College is scary, but your internet big brothers and sister have your back!
Moving to college your freshman year is scary, which is why three of The Trend’s writers complied their tips to make your first year a breeze!

Welcome to college!

As we are sure you have heard by now, this is your protype to real life – meaning you will take on more responsibilities in the next few years, but you aren’t quiet a fully independent adult yet. For most it means doing your own laundry, learning how to cook, learning to manage your time, and maybe even a part-time job. Your first year in college is intimidating, but so much fun! To help navigate you through the first few weeks three of The Trend’s senior staff have complied a list of 15 tips to help you through your first year in college. So, it’s time to take a breath and enter this next chapter in your life.

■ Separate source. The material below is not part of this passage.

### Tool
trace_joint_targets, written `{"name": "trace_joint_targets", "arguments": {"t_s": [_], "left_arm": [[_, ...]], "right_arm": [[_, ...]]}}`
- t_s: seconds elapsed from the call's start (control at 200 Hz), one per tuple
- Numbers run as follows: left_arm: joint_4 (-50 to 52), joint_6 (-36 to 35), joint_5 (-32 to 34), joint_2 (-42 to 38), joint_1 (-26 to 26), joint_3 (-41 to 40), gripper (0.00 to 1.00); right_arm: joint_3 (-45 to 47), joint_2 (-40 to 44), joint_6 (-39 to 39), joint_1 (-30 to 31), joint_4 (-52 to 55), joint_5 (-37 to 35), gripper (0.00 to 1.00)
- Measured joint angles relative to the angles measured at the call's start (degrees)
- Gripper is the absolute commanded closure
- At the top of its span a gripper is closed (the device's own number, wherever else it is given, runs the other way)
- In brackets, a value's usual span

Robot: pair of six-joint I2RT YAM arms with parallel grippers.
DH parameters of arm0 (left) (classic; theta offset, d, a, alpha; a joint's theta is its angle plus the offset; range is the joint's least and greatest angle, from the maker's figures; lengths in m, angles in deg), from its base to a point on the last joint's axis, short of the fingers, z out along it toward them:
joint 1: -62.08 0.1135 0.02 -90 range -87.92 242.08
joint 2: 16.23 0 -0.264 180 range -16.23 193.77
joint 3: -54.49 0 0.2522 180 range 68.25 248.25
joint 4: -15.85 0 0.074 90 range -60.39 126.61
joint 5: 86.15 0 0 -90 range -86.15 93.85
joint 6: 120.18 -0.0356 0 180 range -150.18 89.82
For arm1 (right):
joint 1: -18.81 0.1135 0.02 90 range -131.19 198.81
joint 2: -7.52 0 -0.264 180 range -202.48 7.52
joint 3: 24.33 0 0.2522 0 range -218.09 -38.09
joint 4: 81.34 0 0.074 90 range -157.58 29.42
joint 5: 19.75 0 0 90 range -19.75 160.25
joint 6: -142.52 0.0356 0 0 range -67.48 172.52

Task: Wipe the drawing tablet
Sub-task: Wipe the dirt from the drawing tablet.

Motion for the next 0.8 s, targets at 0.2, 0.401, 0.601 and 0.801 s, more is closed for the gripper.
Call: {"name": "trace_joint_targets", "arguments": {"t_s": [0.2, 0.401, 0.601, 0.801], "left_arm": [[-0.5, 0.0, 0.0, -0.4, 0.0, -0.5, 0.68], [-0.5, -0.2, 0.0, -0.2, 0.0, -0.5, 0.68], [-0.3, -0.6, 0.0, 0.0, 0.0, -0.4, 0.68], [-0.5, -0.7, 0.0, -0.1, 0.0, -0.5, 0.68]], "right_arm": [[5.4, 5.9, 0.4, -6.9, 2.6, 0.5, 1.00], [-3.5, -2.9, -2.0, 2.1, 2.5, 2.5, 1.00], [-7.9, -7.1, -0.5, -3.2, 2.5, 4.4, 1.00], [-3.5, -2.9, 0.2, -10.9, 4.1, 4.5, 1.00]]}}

Emily Loughridge, Editor-in-Chief and third-year student

  1. Establish who you are (aka your reputation)

It’s easy to forget that the reputation you built throughout high school doesn’t follow you to college. This is a fresh start, for better or worse. No one knows that you took honors classes and had a perfect GPA or that you failed that one class and got kicked out of the classroom that one time. You are a blank slate, use it wisely. Your freshman year is the time to decide who you’re going to be and set up your priorities: are you going to be a dedicated student, an avid volunteer, or someone else entirely?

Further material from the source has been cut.